START Records for the exercise

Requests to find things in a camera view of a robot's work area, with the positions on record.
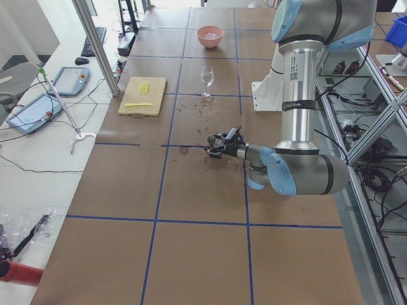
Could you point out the clear wine glass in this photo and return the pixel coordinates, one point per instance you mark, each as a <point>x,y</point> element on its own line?
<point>207,78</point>

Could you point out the yellow plastic knife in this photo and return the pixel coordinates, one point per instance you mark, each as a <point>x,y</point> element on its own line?
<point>142,104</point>

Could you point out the black computer mouse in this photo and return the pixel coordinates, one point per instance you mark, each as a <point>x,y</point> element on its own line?
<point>81,61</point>

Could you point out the blue storage bin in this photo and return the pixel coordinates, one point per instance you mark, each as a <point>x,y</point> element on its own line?
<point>398,33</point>

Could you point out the grey office chair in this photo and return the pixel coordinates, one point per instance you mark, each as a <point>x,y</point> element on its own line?
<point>15,81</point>

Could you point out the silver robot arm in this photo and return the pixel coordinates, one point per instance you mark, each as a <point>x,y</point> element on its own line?
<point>295,166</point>

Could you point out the clear plastic bag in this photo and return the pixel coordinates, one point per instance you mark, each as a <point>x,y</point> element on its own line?
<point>21,228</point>

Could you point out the blue teach pendant far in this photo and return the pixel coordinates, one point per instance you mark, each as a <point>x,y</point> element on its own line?
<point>70,81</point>

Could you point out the steel double jigger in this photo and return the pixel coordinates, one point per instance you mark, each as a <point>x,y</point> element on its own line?
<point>211,140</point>

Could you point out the aluminium frame post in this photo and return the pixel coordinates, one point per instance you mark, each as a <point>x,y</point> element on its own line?
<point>85,18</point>

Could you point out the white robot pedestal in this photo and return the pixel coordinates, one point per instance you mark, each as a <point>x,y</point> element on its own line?
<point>267,89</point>

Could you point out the bamboo cutting board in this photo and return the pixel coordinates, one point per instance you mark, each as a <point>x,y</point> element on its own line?
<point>155,95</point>

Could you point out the blue teach pendant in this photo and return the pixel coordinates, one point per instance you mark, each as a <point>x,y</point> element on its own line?
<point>35,114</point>
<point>70,81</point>

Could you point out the red cylinder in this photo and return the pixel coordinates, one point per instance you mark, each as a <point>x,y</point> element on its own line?
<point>13,272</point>

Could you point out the grabber stick with claw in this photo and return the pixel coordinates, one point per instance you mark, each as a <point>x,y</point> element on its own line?
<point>79,134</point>

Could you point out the pink bowl of ice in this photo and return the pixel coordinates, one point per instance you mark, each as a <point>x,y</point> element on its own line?
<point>210,36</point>

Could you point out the blue teach pendant near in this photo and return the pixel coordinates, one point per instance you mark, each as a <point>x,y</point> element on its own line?
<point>35,114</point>

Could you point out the lemon slice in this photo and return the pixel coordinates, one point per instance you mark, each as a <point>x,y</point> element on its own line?
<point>143,90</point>

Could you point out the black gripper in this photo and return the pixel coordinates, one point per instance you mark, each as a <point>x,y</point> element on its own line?
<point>232,150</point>

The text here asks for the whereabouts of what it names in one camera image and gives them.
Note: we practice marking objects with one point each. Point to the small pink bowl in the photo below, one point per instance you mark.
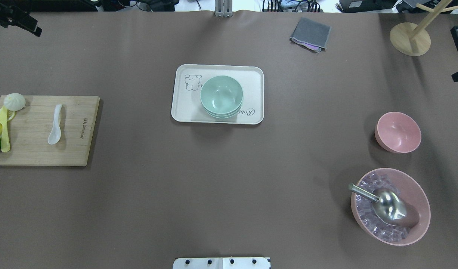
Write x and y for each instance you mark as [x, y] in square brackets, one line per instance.
[398, 133]

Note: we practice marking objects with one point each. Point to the white ceramic spoon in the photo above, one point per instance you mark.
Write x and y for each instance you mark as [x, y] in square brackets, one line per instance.
[55, 134]

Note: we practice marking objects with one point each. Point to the lower green bowl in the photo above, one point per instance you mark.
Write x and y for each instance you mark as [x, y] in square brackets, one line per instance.
[221, 116]

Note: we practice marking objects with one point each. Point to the green bowl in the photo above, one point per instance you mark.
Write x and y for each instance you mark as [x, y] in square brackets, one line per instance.
[221, 116]
[221, 94]

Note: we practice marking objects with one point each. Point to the upper green bowl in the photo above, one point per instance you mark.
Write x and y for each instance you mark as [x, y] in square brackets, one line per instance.
[221, 94]

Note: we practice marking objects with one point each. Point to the large pink bowl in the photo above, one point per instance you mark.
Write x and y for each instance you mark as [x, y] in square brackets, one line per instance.
[410, 192]

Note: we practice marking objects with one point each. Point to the cream rabbit tray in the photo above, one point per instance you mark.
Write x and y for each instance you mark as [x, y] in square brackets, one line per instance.
[186, 103]

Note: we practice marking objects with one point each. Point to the grey folded cloth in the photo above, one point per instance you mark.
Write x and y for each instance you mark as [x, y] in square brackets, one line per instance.
[311, 35]

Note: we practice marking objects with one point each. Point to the metal ice scoop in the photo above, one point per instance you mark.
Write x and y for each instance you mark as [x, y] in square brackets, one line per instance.
[389, 207]

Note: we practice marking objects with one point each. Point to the clear ice cubes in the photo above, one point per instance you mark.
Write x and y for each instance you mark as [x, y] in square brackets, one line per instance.
[381, 230]

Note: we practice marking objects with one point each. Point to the wooden cutting board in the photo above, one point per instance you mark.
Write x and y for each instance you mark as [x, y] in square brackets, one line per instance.
[31, 126]

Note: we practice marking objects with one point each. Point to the wooden mug tree stand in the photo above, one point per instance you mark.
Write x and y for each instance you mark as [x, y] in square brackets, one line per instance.
[412, 39]

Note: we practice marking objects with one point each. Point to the white steamed bun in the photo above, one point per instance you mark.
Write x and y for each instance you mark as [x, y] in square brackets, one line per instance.
[14, 102]

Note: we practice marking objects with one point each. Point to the yellow plastic knife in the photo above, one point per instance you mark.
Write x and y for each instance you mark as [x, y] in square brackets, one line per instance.
[5, 145]

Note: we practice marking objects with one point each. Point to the black equipment on desk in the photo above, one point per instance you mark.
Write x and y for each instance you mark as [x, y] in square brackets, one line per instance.
[11, 15]

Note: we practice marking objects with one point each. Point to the aluminium camera post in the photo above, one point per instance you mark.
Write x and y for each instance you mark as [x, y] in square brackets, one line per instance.
[223, 8]

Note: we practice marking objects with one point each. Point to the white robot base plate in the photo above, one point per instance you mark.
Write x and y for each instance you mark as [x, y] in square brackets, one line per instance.
[222, 263]

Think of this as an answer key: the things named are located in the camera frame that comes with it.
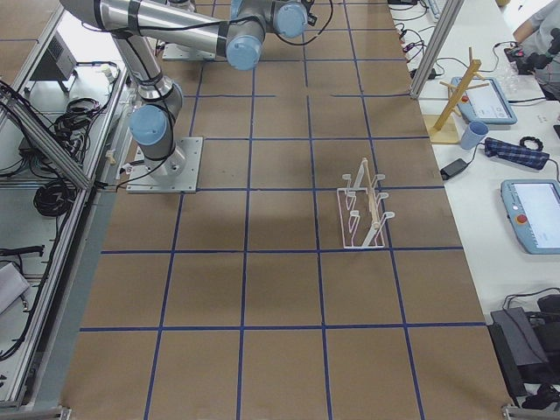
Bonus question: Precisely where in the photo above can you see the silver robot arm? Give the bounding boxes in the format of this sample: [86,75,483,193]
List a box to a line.
[62,1,317,179]

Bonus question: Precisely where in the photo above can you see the light blue cup on desk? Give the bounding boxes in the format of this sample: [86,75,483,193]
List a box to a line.
[459,121,489,150]

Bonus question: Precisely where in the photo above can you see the wooden mug tree stand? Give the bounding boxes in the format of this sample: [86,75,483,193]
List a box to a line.
[423,48,489,144]

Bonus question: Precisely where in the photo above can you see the black power adapter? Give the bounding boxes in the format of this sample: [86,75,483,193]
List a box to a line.
[439,158,469,181]

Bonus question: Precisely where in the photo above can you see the far teach pendant tablet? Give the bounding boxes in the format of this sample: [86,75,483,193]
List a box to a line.
[458,78,517,125]

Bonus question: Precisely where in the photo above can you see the teach pendant tablet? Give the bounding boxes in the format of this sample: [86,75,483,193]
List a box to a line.
[500,179,559,255]
[458,78,517,125]

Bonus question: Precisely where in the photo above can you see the near teach pendant tablet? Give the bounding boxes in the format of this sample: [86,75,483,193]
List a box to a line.
[500,179,559,255]

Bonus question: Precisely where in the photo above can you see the blue plaid folded umbrella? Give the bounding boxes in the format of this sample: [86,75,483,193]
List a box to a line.
[485,137,550,170]

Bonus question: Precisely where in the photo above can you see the grey electronics box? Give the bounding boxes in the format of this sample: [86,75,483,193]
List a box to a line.
[30,31,77,93]

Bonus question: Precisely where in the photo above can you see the black hair scrunchie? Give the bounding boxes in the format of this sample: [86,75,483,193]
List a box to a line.
[519,136,543,151]

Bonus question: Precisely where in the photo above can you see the black bag on desk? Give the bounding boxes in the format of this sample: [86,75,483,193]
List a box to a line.
[488,288,559,414]

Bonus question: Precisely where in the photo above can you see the seated person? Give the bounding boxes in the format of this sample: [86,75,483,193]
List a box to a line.
[514,0,559,101]

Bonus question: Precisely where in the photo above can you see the white wire cup rack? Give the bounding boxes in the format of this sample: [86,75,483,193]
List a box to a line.
[336,157,395,250]

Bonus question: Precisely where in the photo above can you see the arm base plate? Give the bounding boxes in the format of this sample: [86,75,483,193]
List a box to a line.
[163,44,215,61]
[125,137,203,193]

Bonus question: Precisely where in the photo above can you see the coiled black cables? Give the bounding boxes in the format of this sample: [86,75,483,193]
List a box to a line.
[33,181,74,218]

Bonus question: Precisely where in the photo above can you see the aluminium frame post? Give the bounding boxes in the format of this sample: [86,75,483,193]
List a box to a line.
[409,0,464,99]

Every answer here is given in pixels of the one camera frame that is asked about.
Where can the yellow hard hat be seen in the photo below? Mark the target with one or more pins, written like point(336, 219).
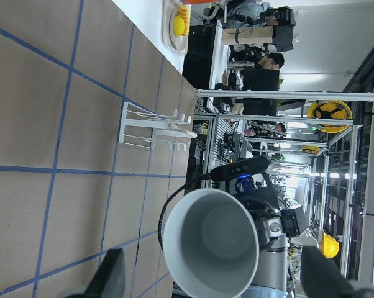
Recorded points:
point(332, 109)

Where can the translucent white plastic cup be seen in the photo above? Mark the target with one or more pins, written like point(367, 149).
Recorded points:
point(210, 244)

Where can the cream tray with yellow toy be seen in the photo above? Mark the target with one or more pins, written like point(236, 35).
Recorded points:
point(175, 25)

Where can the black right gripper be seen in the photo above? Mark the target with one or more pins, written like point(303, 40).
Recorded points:
point(272, 217)

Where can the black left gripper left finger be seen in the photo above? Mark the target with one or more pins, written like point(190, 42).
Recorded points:
point(109, 279)

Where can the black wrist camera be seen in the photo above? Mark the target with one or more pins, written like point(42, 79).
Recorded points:
point(245, 167)

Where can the white wire cup rack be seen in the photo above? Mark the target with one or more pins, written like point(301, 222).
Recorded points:
point(143, 128)

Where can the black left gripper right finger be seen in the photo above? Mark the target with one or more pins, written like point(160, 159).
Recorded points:
point(321, 278)

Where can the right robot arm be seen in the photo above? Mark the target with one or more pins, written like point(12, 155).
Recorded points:
point(270, 278)

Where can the person in black shirt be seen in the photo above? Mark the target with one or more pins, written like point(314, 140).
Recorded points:
point(264, 76)

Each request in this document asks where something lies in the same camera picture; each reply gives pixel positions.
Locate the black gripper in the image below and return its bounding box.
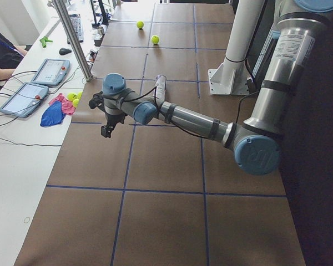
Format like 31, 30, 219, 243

END Records for the exercise

§ **Aim of the exercise**
Look above for the line containing "<point>142,104</point>" and the line containing "<point>15,81</point>". Transcribe both, with the lines between them, exactly.

§ **Your solution**
<point>142,104</point>

Could you point out the black computer mouse in this photo and return the pixel coordinates, one point per instance you mark, each as a <point>x,y</point> element on its own line?
<point>81,61</point>

Could you point out the blue storage bin in this photo and return the pixel coordinates, one point per instance you mark, each as a <point>x,y</point> element on its own line?
<point>398,33</point>

Could you point out the grey office chair in this photo and return the pixel coordinates, one point per instance you mark, each as a <point>x,y</point> element on its own line?
<point>15,81</point>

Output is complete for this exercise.